Look through the entries for the string "noun" and copy every line where it shows up.

=== Section Start ===

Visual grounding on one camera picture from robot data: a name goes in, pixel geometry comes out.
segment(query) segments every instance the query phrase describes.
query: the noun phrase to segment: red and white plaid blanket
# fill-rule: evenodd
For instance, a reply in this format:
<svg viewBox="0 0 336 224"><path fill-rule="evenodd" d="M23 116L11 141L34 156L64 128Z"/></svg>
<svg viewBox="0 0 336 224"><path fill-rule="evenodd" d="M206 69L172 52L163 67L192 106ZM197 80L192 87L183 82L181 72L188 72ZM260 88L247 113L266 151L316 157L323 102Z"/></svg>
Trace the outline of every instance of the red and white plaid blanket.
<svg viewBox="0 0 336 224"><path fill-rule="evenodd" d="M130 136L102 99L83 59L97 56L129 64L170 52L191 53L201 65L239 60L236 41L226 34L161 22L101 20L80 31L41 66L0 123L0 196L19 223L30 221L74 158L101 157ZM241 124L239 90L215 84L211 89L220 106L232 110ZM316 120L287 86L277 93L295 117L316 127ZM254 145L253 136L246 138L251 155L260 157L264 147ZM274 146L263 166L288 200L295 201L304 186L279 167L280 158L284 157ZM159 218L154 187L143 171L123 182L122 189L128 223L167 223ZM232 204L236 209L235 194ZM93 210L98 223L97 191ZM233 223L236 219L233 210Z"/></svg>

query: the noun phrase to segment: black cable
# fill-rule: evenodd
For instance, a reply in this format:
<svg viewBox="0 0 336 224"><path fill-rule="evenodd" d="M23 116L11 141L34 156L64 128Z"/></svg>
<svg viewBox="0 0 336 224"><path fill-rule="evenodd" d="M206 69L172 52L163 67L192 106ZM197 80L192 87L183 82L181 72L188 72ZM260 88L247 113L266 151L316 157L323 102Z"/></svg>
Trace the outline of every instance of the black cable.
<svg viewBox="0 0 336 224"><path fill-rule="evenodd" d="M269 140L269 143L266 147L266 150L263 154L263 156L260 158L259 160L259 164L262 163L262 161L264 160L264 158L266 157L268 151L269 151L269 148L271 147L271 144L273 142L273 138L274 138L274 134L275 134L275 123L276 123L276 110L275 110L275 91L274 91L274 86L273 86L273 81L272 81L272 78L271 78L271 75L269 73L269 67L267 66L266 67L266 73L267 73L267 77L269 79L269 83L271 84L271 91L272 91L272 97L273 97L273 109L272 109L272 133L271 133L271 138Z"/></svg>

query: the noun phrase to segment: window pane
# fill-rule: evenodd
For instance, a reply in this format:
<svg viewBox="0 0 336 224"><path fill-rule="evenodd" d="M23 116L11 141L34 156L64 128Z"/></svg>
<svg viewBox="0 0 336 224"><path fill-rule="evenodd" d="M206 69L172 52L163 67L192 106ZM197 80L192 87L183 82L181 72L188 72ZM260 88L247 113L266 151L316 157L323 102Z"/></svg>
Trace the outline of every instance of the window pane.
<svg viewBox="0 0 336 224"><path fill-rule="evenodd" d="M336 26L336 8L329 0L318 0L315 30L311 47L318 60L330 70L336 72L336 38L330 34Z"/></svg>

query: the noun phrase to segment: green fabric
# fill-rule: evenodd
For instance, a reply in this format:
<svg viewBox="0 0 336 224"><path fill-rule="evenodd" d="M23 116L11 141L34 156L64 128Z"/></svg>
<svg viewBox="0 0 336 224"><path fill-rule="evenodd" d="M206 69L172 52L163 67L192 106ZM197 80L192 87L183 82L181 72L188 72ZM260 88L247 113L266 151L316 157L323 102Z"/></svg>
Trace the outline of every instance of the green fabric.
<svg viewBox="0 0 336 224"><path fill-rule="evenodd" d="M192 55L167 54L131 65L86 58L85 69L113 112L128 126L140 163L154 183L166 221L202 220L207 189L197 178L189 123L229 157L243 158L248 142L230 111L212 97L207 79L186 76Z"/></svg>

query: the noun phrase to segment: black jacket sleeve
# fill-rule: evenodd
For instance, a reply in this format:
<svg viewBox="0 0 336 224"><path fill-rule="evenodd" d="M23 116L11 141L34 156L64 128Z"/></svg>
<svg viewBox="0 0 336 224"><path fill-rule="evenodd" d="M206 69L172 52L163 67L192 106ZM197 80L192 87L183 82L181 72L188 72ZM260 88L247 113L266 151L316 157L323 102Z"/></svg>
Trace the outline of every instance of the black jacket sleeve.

=== Section End ===

Solution to the problem —
query: the noun phrase to segment: red and white plaid blanket
query: the noun phrase to segment: black cable
query: the noun phrase to segment: window pane
query: the noun phrase to segment: green fabric
query: the noun phrase to segment: black jacket sleeve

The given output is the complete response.